# Hello from NC



## bekkilyn (Jul 22, 2009)

Hi everyone!

I'm just getting back into MA as of two weeks ago with Tai Chi (Yang) and Kung Fu (mostly Wing Chun) and of course had to find a good forum or two. Many years ago, I took some Karate (can't recall the style) and a bit of Aikido. MT initially attracted me when I stumbled across the MT women's forum and so I eventually registered and then lurked for a few days.

I'll probably still end up lurking a good bit simply because I'm working full time, taking classes for an MBA, spend an hour or two most days doing exercise, and so I end up mostly reading posts rather than writing them.

Still, I figured I'd give a shout out and will probably post something every now and again.

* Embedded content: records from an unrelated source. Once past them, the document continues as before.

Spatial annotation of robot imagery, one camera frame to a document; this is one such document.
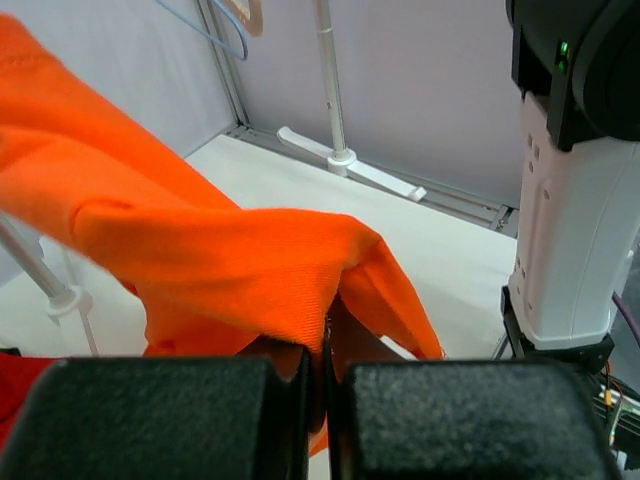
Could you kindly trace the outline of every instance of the white floor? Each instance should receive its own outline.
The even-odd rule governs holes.
[[[410,277],[449,357],[490,357],[502,333],[500,287],[513,268],[515,240],[228,137],[187,161],[243,208],[341,212],[368,224]],[[59,249],[44,243],[45,260],[65,278]],[[74,270],[94,298],[100,352],[140,353],[145,320],[137,299],[82,259]],[[43,302],[24,274],[0,288],[0,343],[35,356],[68,354]],[[310,478],[328,478],[326,455],[312,459]]]

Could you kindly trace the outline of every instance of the orange shirt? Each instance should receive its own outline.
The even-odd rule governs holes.
[[[266,334],[318,356],[337,292],[372,332],[442,355],[378,234],[344,215],[241,210],[8,16],[0,16],[0,209],[137,294],[150,355],[235,354]]]

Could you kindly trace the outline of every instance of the white rod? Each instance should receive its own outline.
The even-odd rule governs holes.
[[[342,123],[342,105],[340,103],[340,85],[338,84],[338,66],[336,63],[336,50],[333,44],[333,29],[331,27],[331,14],[329,13],[329,0],[313,0],[316,13],[316,25],[318,28],[318,44],[320,46],[320,60],[322,62],[322,75],[327,94],[327,107],[331,118],[331,135],[333,137],[333,154],[335,158],[341,158],[347,154],[347,143],[344,139],[344,126]]]
[[[0,245],[22,267],[27,275],[40,287],[50,299],[64,297],[68,289],[58,277],[35,255],[27,246],[26,241],[9,222],[7,217],[0,213]]]

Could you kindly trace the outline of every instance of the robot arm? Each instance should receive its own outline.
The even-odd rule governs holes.
[[[640,225],[640,2],[507,11],[526,155],[505,324],[514,351],[589,357],[597,372]]]

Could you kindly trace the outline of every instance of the white wall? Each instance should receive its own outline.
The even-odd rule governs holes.
[[[171,4],[197,20],[193,2]],[[180,155],[233,121],[207,40],[152,0],[0,0],[0,12]],[[0,285],[19,271],[0,248]]]
[[[266,0],[238,62],[259,127],[329,142],[313,0]],[[517,205],[519,93],[504,0],[330,0],[350,146],[370,161]]]

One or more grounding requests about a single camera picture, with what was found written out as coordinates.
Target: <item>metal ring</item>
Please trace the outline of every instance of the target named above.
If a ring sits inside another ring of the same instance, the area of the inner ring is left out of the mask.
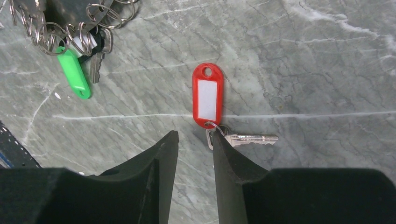
[[[136,3],[138,0],[133,0],[133,1],[129,1],[129,0],[114,0],[114,1],[122,3],[122,4],[129,4],[131,2]]]
[[[135,14],[136,14],[136,8],[135,8],[135,4],[134,4],[133,1],[121,1],[121,0],[114,0],[114,1],[119,2],[119,3],[121,3],[121,4],[131,4],[131,6],[132,6],[132,14],[131,14],[129,17],[127,17],[127,18],[121,18],[121,21],[122,21],[122,22],[125,23],[125,22],[128,22],[128,21],[130,21],[131,19],[134,18]],[[116,18],[113,17],[111,14],[109,14],[108,16],[109,16],[110,18],[112,18],[112,19],[116,19]]]
[[[55,45],[55,40],[56,40],[56,36],[53,35],[53,33],[49,34],[49,38],[47,41],[47,46],[48,46],[48,50],[52,52],[54,45]]]
[[[14,0],[10,0],[10,12],[13,19],[13,25],[16,26],[16,9],[14,7]]]
[[[88,4],[88,6],[85,8],[85,12],[87,13],[88,17],[89,17],[92,21],[96,21],[95,16],[93,16],[93,15],[91,14],[91,12],[89,11],[89,8],[91,8],[91,7],[93,7],[93,6],[97,6],[97,7],[102,7],[102,8],[108,9],[109,11],[108,11],[107,13],[108,13],[108,14],[113,14],[113,16],[116,17],[116,19],[117,19],[118,22],[119,22],[119,24],[118,24],[117,26],[107,25],[107,24],[104,24],[104,23],[100,22],[100,23],[98,24],[99,26],[104,27],[104,28],[108,28],[108,29],[117,29],[117,28],[120,28],[120,27],[121,27],[121,25],[122,25],[122,20],[121,20],[120,15],[119,15],[117,12],[115,12],[113,9],[111,9],[110,7],[107,7],[107,6],[104,6],[104,5],[101,5],[101,4]]]
[[[205,126],[208,126],[208,125],[212,125],[212,126],[214,126],[215,128],[217,128],[217,130],[219,130],[220,133],[224,136],[223,130],[222,130],[218,125],[216,125],[215,123],[213,123],[213,122],[211,122],[211,121],[208,121],[208,122],[205,123]]]
[[[96,35],[96,34],[99,33],[99,27],[98,27],[98,26],[95,26],[95,28],[96,28],[96,32],[95,32],[95,35]]]
[[[81,27],[80,27],[80,25],[81,25],[81,23],[80,23],[79,26],[78,26],[78,27],[79,27],[79,32],[80,32],[80,34],[79,34],[79,40],[81,41],[81,45],[82,45],[83,49],[81,49],[81,48],[76,44],[76,42],[74,41],[74,38],[73,38],[73,36],[72,36],[72,34],[71,34],[71,32],[70,32],[70,29],[71,29],[71,31],[72,31],[73,33],[76,32],[76,29],[74,28],[74,26],[73,26],[72,24],[67,24],[67,25],[65,26],[65,31],[66,31],[66,34],[67,34],[67,38],[68,38],[69,42],[74,46],[74,48],[75,48],[79,53],[81,53],[82,55],[85,55],[85,56],[90,56],[90,55],[92,54],[92,36],[89,35],[89,32],[87,32],[88,43],[86,43],[86,42],[85,42],[85,38],[82,38],[82,35],[81,35],[82,32],[81,32]]]
[[[92,40],[91,40],[91,35],[89,34],[89,32],[86,32],[86,37],[88,39],[88,43],[85,41],[85,38],[83,37],[83,29],[84,29],[84,22],[79,23],[78,25],[78,29],[79,29],[79,38],[81,41],[81,45],[83,47],[83,50],[86,54],[91,55],[92,54]]]
[[[28,21],[26,20],[26,15],[25,15],[25,9],[23,9],[21,6],[19,6],[19,10],[21,12],[21,20],[22,20],[22,24],[25,27],[26,32],[28,33],[28,36],[31,35],[30,31],[29,31],[29,26],[28,26]]]
[[[40,24],[40,26],[39,26],[38,29],[36,30],[36,39],[37,39],[37,43],[38,43],[39,49],[40,49],[43,53],[45,53],[45,54],[47,54],[47,55],[51,55],[51,56],[57,56],[57,55],[61,55],[61,54],[65,53],[65,52],[69,49],[69,44],[70,44],[70,43],[69,43],[69,41],[68,41],[68,38],[66,38],[65,40],[63,40],[63,38],[62,38],[60,35],[57,35],[57,34],[49,34],[49,35],[57,36],[57,37],[59,37],[59,38],[62,40],[62,42],[64,43],[64,49],[62,50],[62,52],[60,52],[60,53],[54,53],[54,52],[52,52],[52,51],[49,51],[48,49],[46,49],[46,48],[43,46],[43,45],[45,44],[45,42],[44,42],[44,39],[40,37],[40,32],[41,32],[41,30],[43,30],[43,27],[44,27],[44,26],[47,26],[47,25],[54,25],[54,26],[60,28],[62,33],[66,34],[66,31],[65,31],[59,24],[57,24],[57,23],[54,23],[54,22],[46,22],[46,23]]]
[[[67,25],[64,27],[64,29],[65,29],[65,31],[66,31],[66,34],[67,34],[67,38],[69,39],[70,43],[74,46],[74,48],[75,48],[78,52],[80,52],[82,55],[85,55],[84,50],[82,50],[82,49],[76,44],[76,42],[74,41],[74,38],[73,38],[73,36],[71,35],[71,32],[70,32],[69,28],[71,28],[71,30],[72,30],[73,33],[76,32],[76,29],[74,28],[74,26],[73,26],[72,24],[67,24]]]
[[[29,34],[30,38],[32,39],[32,43],[37,46],[38,45],[38,40],[36,40],[35,35],[33,33],[36,33],[36,29],[33,31],[33,17],[30,17],[30,25],[29,25]]]
[[[29,15],[29,17],[30,17],[30,27],[29,27],[30,35],[33,35],[32,31],[31,31],[32,27],[34,26],[33,19],[35,19],[37,21],[37,26],[35,26],[36,27],[35,33],[37,33],[37,27],[40,27],[42,24],[46,24],[45,16],[44,16],[43,12],[36,14],[36,16],[37,17],[34,18],[32,15]],[[32,41],[34,41],[35,45],[41,44],[40,43],[41,40],[44,43],[44,41],[47,39],[47,26],[43,26],[38,31],[38,33],[39,33],[39,35],[36,34],[35,39],[32,38]]]

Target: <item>bunch of keys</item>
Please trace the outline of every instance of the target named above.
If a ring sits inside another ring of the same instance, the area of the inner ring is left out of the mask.
[[[198,125],[206,129],[209,148],[213,150],[212,133],[216,129],[222,133],[233,147],[249,143],[262,145],[275,144],[279,139],[276,135],[237,134],[227,126],[220,125],[223,105],[223,86],[224,75],[221,69],[215,64],[204,63],[194,70],[192,76],[193,117]]]
[[[91,83],[99,82],[99,68],[100,62],[104,54],[110,53],[113,45],[113,36],[111,30],[107,28],[96,28],[94,33],[88,33],[90,50],[88,54],[83,54],[83,44],[75,37],[73,41],[75,46],[72,45],[64,54],[58,55],[58,61],[66,75],[69,85],[73,92],[82,99],[88,99],[91,96],[91,90],[85,79],[81,64],[91,59],[90,79]],[[60,46],[58,51],[64,50],[64,46]]]

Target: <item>green key tag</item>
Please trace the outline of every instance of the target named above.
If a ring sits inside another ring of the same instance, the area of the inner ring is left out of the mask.
[[[57,48],[57,52],[62,52],[63,50],[64,47]],[[89,89],[77,56],[72,51],[67,50],[64,54],[57,57],[71,90],[80,98],[88,99],[91,96],[91,90]]]

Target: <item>key blade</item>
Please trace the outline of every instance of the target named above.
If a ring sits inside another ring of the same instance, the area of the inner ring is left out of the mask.
[[[90,75],[91,75],[91,82],[93,84],[99,82],[99,69],[100,69],[100,62],[102,61],[104,53],[103,52],[98,52],[91,58],[91,70],[90,70]]]
[[[249,143],[274,145],[279,138],[276,135],[233,135],[230,140],[233,147],[238,147]]]

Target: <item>black object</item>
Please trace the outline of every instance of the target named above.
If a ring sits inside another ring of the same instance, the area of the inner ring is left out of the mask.
[[[99,176],[1,169],[0,223],[168,223],[178,134]]]
[[[267,171],[213,137],[220,224],[394,224],[396,190],[372,169]]]
[[[40,165],[0,121],[0,160],[6,168],[39,168]]]

In my lurking, I've noticed a large number of people with "Closed Account" and "Banned User" under their names, and it has me a bit worried that if I don't post enough, the forum powers-that-be may decide I no longer exist and will shut me down. Even so, here I am and happy to be here.


----------



## HKphooey (Jul 22, 2009)

Welcome to MT.


----------



## tallgeese (Jul 22, 2009)

Welcome aboard!


----------



## stickarts (Jul 22, 2009)

welcome!


----------



## Tensei85 (Jul 22, 2009)

Welcome to MT! Great to meet you


----------



## arnisador (Jul 22, 2009)

Welcome!


----------



## Carol (Jul 22, 2009)

Welcome!  I have kinfolk in the Triangle, nice to see another Tarheel on board!


----------



## bluekey88 (Jul 23, 2009)

Welcome!


----------



## morph4me (Jul 23, 2009)

Hello, welcome to MT


----------



## celtic_crippler (Jul 23, 2009)

Greetings and salutations! How's the weather up there in North Caki-Lacky?


----------



## Guro Harold (Jul 23, 2009)

Welcome to MT!

Salutations from Greensboro, NC!!!


----------



## Jack Meower (Jul 23, 2009)

Welcome to MT!


----------



## MBuzzy (Jul 23, 2009)

Welcome to MT!  Happy posting!


----------



## bekkilyn (Jul 23, 2009)

Thanks for all of these wonderful greetings! It is definitely a pleasure to be here.

Carol, I am in the Triangle area, so your kinfolk could be right next door. 

Okay...I saw HKPhooey's avatar and of course the username, and I just have say that I LOVE Hong Kong Phooey. He was actually an influence on me in having gotten into martial arts in the first place, even if what I took ended up being Karate and not any form of Kung Fu when I finally did get to take something.

Still, when I was like 3 or 4 years old, I would put on this ratty red bath robe that had belonged to my brother and would pretend to be Hong Kong Phooey. I put a homemade cover on a small book so that I'd have my own Hong Kong Book of Kung Fu. I colored it all black with a black crayon and added the title with the gold crayon. I had long hair and would put it in two ponytails on the sides so they would be like HKP's ears. I may have even made a mask, but I can't remember.

I haven't seen that cartoon in forever and ever, but it had definitely been my favorite at the time!


----------



## just2kicku (Jul 24, 2009)

Hello and welcome to MT. Hope you enjoy it!


----------